Is it possible to cultivate the digital mindset? There is no magic recipe or silver bullet. However, some cultural elements and behaviors indeed help. The company’s top management must be the voice that leads the cultural change. Then, as was mentioned before, the company must generate a “failure-friendly” environment. If people are judged or punished when they make a mistake, they will be afraid to experiment or innovate. A word that stands out whenever things are being tried that never before is “courage”.

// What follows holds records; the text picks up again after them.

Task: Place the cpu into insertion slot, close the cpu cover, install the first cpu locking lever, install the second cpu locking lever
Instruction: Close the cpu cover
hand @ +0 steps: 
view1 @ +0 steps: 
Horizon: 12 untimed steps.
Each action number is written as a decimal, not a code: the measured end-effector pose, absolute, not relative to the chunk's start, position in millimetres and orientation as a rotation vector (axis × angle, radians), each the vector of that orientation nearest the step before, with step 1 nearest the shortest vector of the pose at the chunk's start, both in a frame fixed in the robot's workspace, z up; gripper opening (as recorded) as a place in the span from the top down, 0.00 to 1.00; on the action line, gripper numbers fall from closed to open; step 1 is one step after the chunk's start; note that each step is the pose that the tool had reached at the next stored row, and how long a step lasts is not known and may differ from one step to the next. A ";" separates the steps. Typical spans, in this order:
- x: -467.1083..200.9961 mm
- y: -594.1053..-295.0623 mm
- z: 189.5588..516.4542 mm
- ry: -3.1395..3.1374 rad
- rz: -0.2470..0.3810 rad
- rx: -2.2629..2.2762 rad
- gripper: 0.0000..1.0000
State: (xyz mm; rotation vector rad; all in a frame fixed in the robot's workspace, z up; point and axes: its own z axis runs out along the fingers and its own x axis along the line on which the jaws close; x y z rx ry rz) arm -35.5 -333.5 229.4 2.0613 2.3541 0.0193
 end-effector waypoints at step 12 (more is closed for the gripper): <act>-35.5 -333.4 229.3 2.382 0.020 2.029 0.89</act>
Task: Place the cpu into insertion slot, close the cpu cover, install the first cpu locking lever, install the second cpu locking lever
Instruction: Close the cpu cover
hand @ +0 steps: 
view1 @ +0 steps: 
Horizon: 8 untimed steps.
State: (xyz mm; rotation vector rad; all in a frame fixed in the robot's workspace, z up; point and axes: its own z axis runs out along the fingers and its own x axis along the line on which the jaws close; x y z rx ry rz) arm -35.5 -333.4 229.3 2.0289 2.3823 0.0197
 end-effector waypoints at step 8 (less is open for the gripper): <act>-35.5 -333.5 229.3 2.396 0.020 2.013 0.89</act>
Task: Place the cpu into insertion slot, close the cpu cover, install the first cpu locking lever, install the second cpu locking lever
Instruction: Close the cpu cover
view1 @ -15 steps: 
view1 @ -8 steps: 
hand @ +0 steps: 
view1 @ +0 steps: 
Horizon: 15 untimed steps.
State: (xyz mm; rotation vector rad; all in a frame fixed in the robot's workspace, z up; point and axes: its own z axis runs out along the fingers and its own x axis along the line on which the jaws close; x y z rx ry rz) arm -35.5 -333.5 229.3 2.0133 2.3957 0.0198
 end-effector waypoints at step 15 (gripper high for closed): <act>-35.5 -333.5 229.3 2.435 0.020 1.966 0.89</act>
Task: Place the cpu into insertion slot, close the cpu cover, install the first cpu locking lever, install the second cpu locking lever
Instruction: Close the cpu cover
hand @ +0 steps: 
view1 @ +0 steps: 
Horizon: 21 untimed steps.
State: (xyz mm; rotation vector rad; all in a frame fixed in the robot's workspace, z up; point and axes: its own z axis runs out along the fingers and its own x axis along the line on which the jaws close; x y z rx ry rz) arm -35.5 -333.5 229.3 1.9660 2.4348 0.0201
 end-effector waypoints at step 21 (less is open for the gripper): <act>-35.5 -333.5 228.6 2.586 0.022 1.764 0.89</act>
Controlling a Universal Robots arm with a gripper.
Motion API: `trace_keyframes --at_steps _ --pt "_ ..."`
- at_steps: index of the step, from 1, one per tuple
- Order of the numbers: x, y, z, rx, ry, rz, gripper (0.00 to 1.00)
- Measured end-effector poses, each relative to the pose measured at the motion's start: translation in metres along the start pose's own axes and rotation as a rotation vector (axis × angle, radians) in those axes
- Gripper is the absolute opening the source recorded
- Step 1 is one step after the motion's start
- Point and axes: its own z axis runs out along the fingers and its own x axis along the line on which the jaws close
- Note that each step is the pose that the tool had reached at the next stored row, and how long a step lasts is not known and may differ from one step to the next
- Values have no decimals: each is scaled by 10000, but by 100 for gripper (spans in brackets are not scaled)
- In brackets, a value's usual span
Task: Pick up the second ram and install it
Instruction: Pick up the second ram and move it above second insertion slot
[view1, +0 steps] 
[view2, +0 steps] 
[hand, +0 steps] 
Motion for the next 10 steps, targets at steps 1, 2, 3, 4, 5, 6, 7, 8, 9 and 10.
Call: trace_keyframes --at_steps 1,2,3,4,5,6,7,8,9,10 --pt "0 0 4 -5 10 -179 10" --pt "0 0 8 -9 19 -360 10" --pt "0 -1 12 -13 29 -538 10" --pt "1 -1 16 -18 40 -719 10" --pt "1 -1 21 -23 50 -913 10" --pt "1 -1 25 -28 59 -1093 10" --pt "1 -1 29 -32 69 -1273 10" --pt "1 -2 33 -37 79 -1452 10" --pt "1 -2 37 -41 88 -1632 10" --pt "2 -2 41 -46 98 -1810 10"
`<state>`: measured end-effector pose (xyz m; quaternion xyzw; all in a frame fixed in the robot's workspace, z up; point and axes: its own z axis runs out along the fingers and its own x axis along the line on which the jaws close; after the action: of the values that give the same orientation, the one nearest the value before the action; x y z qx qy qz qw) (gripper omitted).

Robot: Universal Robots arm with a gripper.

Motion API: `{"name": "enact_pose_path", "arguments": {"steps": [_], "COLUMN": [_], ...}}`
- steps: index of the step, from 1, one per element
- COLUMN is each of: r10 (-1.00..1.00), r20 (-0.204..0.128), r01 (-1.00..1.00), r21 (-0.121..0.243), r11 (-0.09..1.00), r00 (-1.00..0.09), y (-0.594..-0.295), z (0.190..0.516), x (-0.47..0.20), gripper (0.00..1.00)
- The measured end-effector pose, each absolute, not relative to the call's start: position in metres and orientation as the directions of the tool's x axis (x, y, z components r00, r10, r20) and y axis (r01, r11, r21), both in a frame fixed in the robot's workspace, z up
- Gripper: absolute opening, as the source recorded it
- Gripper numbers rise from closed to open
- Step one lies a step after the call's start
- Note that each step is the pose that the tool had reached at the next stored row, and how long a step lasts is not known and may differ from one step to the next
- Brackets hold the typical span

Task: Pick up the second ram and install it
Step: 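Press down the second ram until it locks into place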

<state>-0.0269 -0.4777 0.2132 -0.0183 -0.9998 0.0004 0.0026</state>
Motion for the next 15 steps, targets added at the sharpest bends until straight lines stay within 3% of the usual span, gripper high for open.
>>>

Creating a Center of Excellence (CoE) can play a crucial role in attracting and measuring digital initiatives and identifying and surpassing cultural obstacles. Very often, resistance results from misinformation: no understanding of the impact of digital initiatives and confusion about the direction in which the company is headed, combined with a feeling that the risks and threats for certain employees are tangible and immediate. The CoE can facilitate communication by clarifying the objectives of digital transformation related to the organization and its impact on all the interested parties.

Another key point to identify whether a company has a proper digital mindset is if it is, well, a digital organization. Analogical processes and archaic ways of doing things will be forever banished. Finding the way to “squeeze” new technologies into the old status quo leads to spending money, frustration –which prevents progress into other digital initiatives– and losing ground against the competition.